A new audit by the New York City Comptroller’s Office found that the city overpaid upstate hotels and other subcontractors by millions of dollars to shelter illegal immigrants last year.
The audit also found sizable undue commission payments to DocGo, a main city contractor responsible for running temporary shelters in the metro area at an annual cost of $432 million.
Although the city’s DocGo contract has been running for more than a year, the audit looks only at city payments for services rendered in the beginning months of May 2023 and June 2023.
The audit covers more than 30 temporary hotels-turned-shelters managed by DocGo, both inside and outside the city, including two in the town of Newburgh in Orange County.
It found that as high as 80 percent of payments for that two-month period—at $11 million—either lack proof of services rendered or are unauthorized per the contract.
Of the questionable payments, $2.5 million were for unauthorized security, medical, and social services, $1.7 million for vacant rooms, and $230,000 for inflated food bills, according to the audit.
For example, a Newburgh hotel billed a total of $57,000 for hundreds of unoccupied rooms in early May, for which DocGo got an additional $40,000 in commissions.
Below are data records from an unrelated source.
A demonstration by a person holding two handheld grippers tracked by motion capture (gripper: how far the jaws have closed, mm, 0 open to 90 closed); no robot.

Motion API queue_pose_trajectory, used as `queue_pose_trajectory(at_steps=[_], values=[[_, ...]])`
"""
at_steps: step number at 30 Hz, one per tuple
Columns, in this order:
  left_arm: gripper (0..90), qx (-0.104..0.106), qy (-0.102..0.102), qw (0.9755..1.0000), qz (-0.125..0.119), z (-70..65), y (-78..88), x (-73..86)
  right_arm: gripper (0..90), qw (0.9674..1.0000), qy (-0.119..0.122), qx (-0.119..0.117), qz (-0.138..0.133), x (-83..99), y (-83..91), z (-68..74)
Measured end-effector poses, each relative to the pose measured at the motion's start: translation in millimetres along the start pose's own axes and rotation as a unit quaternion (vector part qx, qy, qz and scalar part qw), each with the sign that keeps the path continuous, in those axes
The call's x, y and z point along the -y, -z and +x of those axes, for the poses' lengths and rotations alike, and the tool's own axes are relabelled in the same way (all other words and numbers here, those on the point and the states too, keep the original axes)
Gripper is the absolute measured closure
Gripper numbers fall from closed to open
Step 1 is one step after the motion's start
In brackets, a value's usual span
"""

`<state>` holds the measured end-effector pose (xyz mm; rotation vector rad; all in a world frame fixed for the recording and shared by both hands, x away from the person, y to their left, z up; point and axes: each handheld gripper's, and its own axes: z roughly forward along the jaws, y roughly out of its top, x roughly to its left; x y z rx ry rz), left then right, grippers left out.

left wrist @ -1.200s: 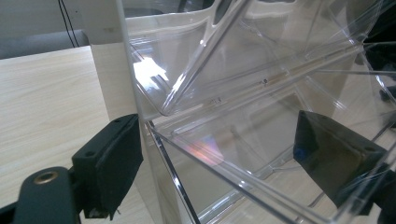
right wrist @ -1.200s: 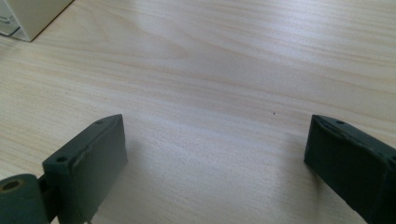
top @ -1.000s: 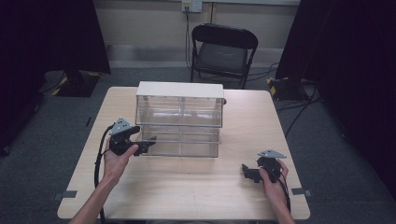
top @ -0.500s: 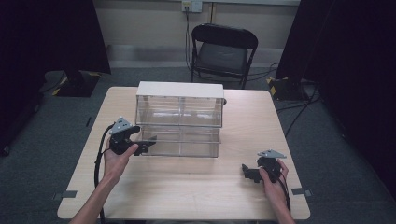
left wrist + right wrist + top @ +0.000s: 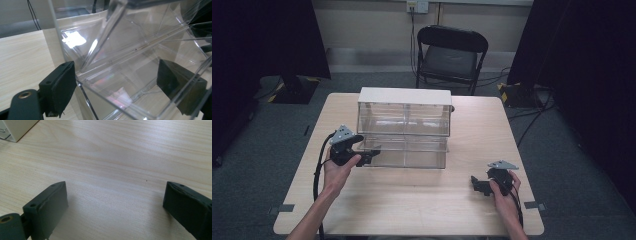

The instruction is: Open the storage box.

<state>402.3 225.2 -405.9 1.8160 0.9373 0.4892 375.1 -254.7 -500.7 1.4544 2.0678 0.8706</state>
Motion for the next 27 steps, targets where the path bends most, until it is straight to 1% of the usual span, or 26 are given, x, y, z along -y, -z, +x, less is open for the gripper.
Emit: queue_pose_trajectory(at_steps=[4, 5, 11, 12, 14, 16, 17, 19, 20, 22, 23, 25, 27], values=[[14.8, 0.000, 0.005, 1.0000, -0.004, 0.3, -0.4, -0.3, 5.0, 1.0000, 0.000, 0.000, 0.000, 0.0, 0.0, 0.0], [15.1, 0.000, 0.002, 1.0000, -0.004, 0.8, 0.0, -0.6, 5.0, 1.0000, 0.000, 0.000, 0.000, 0.0, 0.0, 0.0], [15.3, -0.002, 0.006, 1.0000, -0.006, 0.7, 1.9, -2.4, 5.0, 1.0000, -0.001, 0.000, 0.000, 0.0, 0.0, 0.1], [15.3, -0.002, 0.001, 1.0000, -0.004, 0.9, 2.3, -3.7, 5.0, 1.0000, -0.001, 0.000, 0.000, 0.0, 0.0, 0.1], [15.3, -0.001, 0.003, 1.0000, -0.008, 0.8, 3.1, -6.0, 5.0, 1.0000, 0.000, 0.000, 0.000, 0.0, 0.0, 0.0], [15.3, -0.001, 0.001, 0.9999, -0.013, 0.8, 4.4, -11.9, 5.0, 1.0000, 0.000, 0.000, 0.000, 0.0, 0.0, 0.0], [15.0, -0.004, -0.002, 0.9999, -0.015, 0.4, 4.3, -13.4, 5.0, 1.0000, 0.000, 0.000, 0.000, 0.0, 0.0, 0.0], [14.6, -0.002, -0.004, 0.9999, -0.011, 1.1, 4.3, -14.4, 5.0, 1.0000, 0.000, 0.000, 0.000, 0.0, 0.0, 0.0], [13.9, 0.002, -0.003, 0.9999, -0.013, 1.7, 3.8, -15.0, 5.0, 1.0000, 0.000, 0.000, 0.000, 0.0, 0.0, 0.0], [13.5, 0.002, 0.006, 0.9998, -0.016, 1.8, 4.3, -15.6, 5.0, 1.0000, -0.001, 0.000, 0.000, 0.0, 0.0, 0.1], [13.3, 0.004, 0.005, 0.9998, -0.017, 2.1, 3.9, -15.9, 5.0, 1.0000, 0.000, 0.000, 0.000, 0.0, 0.0, 0.0], [12.6, 0.002, 0.006, 0.9999, -0.013, 1.8, 3.1, -16.2, 5.0, 1.0000, -0.001, 0.000, 0.000, 0.0, 0.0, 0.1], [13.8, -0.002, 0.005, 0.9999, -0.012, 1.4, 3.6, -15.8, 5.0, 1.0000, 0.000, 0.000, 0.000, 0.0, 0.0, 0.0]])
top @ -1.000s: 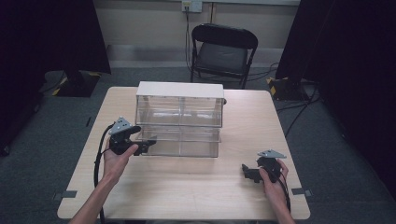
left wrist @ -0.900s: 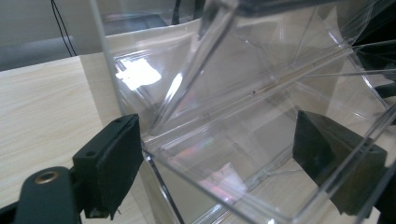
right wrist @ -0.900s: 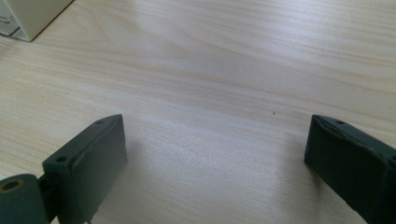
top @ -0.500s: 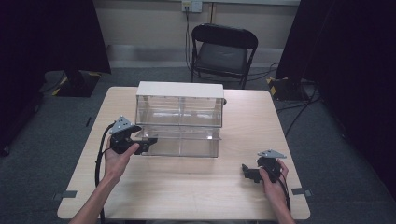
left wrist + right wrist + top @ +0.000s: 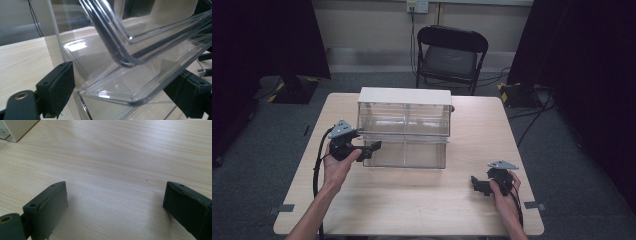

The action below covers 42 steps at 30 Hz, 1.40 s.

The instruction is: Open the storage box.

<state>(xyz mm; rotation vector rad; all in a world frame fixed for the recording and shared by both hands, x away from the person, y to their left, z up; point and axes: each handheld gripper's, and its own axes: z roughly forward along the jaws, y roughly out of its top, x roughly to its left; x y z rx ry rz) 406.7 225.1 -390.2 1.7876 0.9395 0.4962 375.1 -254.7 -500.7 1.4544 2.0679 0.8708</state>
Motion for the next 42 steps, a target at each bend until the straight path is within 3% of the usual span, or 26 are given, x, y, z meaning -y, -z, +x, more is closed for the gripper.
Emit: queue_pose_trajectory(at_steps=[3, 6, 20, 42], values=[[15.8, 0.003, 0.003, 1.0000, -0.003, 1.1, 0.3, 1.3, 5.0, 1.0000, 0.000, 0.000, 0.000, 0.0, 0.0, 0.0], [16.4, 0.003, 0.019, 0.9998, -0.004, 0.6, -0.3, 3.4, 5.0, 1.0000, 0.000, 0.000, 0.000, 0.0, 0.0, 0.0], [18.6, -0.008, 0.014, 0.9999, -0.004, -2.1, 1.4, 2.9, 5.0, 1.0000, 0.000, 0.000, 0.000, 0.0, 0.0, 0.0], [18.5, -0.004, 0.013, 0.9999, -0.006, -2.1, 3.7, 1.9, 5.0, 1.0000, 0.000, 0.000, 0.000, 0.0, 0.0, 0.0]])
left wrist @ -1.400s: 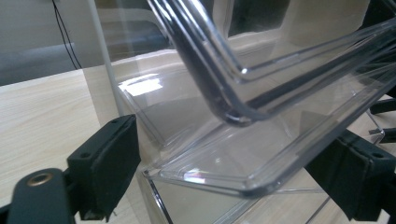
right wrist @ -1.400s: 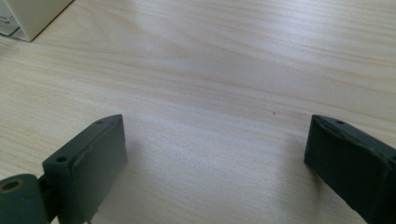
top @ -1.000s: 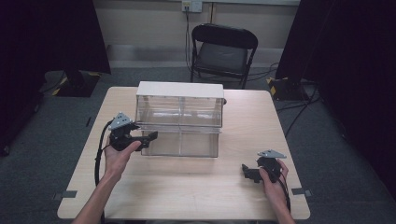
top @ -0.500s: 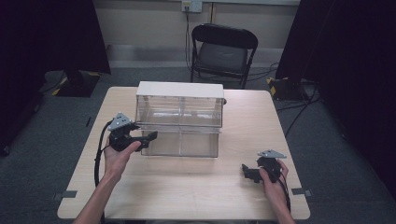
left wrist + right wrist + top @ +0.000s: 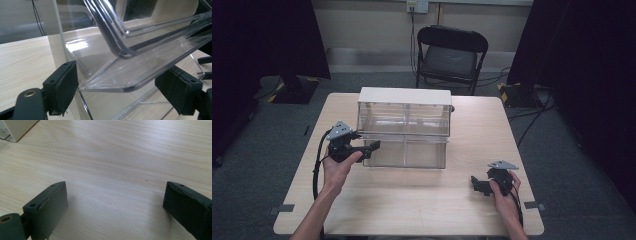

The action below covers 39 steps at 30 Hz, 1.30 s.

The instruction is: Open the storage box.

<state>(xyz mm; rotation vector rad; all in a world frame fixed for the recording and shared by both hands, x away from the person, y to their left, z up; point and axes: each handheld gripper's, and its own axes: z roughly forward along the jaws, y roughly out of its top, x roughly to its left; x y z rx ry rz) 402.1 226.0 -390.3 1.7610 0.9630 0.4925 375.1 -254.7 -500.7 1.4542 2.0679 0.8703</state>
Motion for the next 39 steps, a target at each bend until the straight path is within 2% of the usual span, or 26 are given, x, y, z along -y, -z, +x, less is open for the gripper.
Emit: queue_pose_trajectory(at_steps=[39], values=[[18.4, -0.003, -0.003, 1.0000, 0.000, 0.0, -1.3, 1.1, 5.0, 1.0000, -0.001, 0.000, 0.000, 0.0, 0.0, 0.1]])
The same hotel billed hours of security services for May 12 that exceeded the contract limit by eight times—it was claimed that more than 20 guards were on different shifts that day to aid the hotel’s own force—and that bill was paid without the city’s written approval, according to auditors.
The same Newburgh hotel also stood out as having the highest number of meals delivered during the two-month period. For example, it billed 1,288 meals for May 26, whereas only 388 meals and snacks would be needed that day based on the stated occupancy.
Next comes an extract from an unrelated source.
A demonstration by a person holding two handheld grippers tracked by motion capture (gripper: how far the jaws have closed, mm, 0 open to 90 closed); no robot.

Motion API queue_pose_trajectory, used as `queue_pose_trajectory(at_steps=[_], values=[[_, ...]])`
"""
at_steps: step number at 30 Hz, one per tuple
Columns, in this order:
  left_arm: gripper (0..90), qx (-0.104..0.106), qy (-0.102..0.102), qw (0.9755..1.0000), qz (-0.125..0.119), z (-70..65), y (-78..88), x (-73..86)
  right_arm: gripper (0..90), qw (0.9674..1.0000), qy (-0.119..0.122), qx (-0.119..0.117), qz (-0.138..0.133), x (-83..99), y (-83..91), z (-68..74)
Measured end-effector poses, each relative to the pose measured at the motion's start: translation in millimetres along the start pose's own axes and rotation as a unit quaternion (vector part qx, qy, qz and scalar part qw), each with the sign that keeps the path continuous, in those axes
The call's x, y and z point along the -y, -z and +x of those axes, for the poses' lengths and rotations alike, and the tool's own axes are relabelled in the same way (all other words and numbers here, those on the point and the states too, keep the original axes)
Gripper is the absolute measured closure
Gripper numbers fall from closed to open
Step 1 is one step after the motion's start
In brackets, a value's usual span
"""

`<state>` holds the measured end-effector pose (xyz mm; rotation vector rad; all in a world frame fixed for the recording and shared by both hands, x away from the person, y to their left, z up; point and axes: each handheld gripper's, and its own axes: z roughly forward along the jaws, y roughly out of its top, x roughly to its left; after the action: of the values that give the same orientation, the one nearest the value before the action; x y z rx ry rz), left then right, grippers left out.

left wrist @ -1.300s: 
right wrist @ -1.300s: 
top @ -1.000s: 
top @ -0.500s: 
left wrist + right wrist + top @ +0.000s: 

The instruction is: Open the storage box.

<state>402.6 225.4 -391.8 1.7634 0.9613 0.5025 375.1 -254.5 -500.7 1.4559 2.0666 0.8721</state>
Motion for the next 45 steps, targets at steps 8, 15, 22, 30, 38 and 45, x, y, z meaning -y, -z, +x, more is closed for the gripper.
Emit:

All payments were made by the New York City Department of Housing Preservation and Development (HPD), which has direct oversight of DocGo and its subcontractors.
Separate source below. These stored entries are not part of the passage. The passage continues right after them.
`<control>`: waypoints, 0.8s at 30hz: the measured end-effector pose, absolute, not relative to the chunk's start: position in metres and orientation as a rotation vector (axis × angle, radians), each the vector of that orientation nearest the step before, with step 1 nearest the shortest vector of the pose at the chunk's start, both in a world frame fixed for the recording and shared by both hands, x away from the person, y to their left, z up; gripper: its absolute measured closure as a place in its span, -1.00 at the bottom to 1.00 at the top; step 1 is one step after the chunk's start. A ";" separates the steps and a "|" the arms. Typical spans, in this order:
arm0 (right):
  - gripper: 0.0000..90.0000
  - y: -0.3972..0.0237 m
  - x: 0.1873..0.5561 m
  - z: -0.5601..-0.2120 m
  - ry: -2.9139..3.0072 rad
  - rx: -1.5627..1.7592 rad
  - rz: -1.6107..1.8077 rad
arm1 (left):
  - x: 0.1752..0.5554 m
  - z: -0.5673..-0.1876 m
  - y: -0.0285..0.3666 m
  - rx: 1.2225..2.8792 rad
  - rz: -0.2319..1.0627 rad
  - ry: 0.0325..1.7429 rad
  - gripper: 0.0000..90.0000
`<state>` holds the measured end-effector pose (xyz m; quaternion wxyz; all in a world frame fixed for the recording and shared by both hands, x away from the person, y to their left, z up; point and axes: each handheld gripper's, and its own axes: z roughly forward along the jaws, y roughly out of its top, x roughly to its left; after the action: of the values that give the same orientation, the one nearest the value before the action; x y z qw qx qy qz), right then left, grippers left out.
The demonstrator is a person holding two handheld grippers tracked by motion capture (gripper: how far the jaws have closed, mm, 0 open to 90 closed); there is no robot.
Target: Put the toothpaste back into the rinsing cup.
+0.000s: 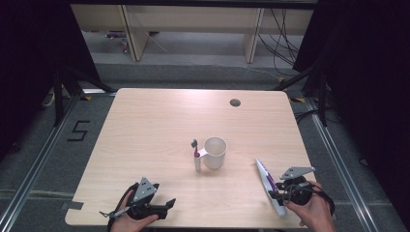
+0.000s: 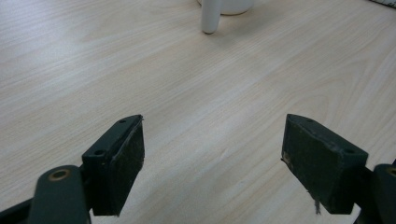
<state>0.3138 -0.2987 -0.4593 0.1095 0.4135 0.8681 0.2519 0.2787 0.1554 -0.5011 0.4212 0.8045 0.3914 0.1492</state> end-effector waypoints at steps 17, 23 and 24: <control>0.04 -0.280 0.352 -0.472 2.598 1.336 0.565 | 0.279 -0.501 0.155 2.023 0.369 0.972 -0.53; 0.12 -0.277 0.359 -0.474 2.600 1.330 0.521 | 0.279 -0.500 0.155 2.026 0.377 0.968 -0.53; 0.12 -0.276 0.359 -0.474 2.604 1.343 0.511 | 0.279 -0.500 0.155 2.024 0.375 0.969 -0.53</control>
<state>0.3590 -0.2756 -0.4739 0.0835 0.4500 0.8725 0.1712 0.2787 0.1552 -0.5003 0.4196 0.8075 0.3866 0.1498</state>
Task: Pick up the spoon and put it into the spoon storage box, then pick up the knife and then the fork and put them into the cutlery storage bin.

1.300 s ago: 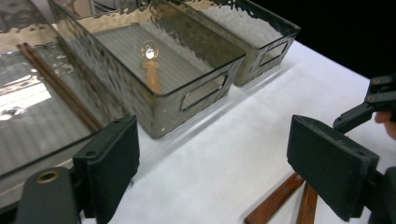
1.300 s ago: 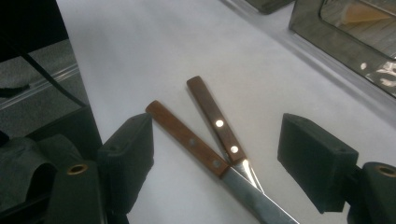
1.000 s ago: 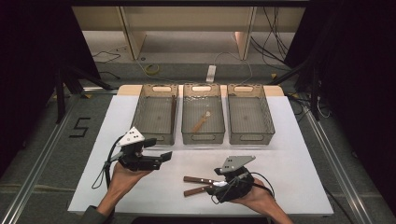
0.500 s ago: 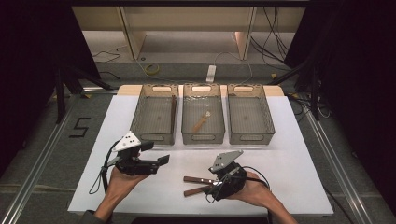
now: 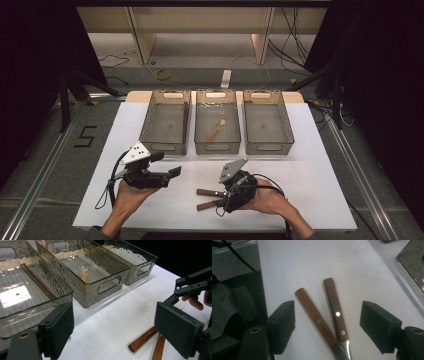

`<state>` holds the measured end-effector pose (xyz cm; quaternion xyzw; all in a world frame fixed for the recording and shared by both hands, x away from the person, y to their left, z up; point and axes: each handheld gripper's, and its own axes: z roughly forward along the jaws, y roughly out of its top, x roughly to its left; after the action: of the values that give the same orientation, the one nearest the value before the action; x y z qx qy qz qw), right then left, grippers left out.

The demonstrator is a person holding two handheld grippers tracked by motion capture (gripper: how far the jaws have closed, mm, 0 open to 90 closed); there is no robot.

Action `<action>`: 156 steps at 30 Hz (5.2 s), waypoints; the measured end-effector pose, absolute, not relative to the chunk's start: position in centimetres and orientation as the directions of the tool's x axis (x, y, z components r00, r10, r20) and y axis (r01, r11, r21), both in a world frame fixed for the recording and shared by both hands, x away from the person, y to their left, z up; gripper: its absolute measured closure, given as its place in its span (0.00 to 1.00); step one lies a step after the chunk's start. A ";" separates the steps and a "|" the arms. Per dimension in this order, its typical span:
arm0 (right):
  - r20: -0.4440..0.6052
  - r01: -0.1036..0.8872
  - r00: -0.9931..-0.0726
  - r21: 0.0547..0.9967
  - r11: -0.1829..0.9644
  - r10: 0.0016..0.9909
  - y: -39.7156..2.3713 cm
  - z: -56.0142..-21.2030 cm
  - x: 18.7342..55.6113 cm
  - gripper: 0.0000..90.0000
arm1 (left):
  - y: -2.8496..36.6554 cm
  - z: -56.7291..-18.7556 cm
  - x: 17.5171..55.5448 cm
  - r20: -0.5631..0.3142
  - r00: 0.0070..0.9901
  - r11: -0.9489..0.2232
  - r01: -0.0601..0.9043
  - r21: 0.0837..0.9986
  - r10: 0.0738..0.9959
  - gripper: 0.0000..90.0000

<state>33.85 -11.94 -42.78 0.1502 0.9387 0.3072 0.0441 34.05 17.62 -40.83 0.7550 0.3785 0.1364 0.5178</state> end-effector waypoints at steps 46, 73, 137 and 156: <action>-0.052 0.154 -0.981 0.361 0.920 0.185 -9.2 -45.8 33.8 0.62 | 17.5 -41.1 33.8 -0.162 0.684 -0.193 0.412 0.890 0.712 0.18; -0.023 0.136 -0.989 0.292 0.947 0.149 -8.6 -46.1 34.4 0.74 | 17.6 -41.1 33.8 -0.161 0.683 -0.195 0.413 0.889 0.712 0.18; -0.016 0.217 -0.969 0.431 0.876 0.248 -10.3 -43.8 35.8 0.85 | 18.0 -40.9 33.8 -0.180 0.670 -0.160 0.412 0.897 0.720 0.18; 0.019 0.302 -0.941 0.495 0.815 0.338 -12.7 -41.7 37.3 0.85 | 18.1 -40.9 33.8 -0.189 0.668 -0.151 0.416 0.897 0.720 0.18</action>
<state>37.27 -12.71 -41.71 0.1680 0.9519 0.2537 0.0348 33.81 18.12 -40.95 0.7450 0.3813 0.1438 0.5282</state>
In response to auditors, HPD stated that it had given undocumented verbal permission to payments beyond the scope of the contract, that it paid for vacant hotel rooms in preparation for a likely sudden influx, and that excess food was sometimes purchased and stored for future use.
Upstate Hotel Visits
Auditors visited about two dozen hotels in the New York City metro area in December 2023 and found that 530 rooms at eight upstate hotels housed illegal immigrants from the city.These hotels were in the counties of Albany, Westchester, Dutchess, and Orange, where two Newburgh hotels had 122 rooms used as city shelters.
Orange County has had an effective court-ordered temporary ban against the city’s upstate hotel shelter practice since May 2023. Prior to the ban, the city had sent 186 illegal immigrants to the two Newburgh hotels, according to a court filing at the state supreme court.
Orange County Attorney Richard Golden told The Epoch Times in an Aug. 9 statement that he has no knowledge of new arrivals from the city to any county hotels after the ban.
The largest portion—nearly half—of illegal immigrants surveyed during the hotel visits were from Venezuela, followed by Ecuador, Colombia, and Mauritania.
Most entered the country illegally via the southern border in Texas, with a relatively small number arriving via the states of California, Arizona, and New York, according to the audit.
During their visits to these hotels, auditors found deficiencies—such as missing microwaves and refrigerators, mold, and water damage—in 80 percent of the inspected rooms.
DocGo will manage upstate hotels for the city until December, although its shelter services inside New York City ended in May, according to the audit.
New York City Comptroller Brad Lander is challenging Adams in the Democratic primary for the mayoral race in fall 2025.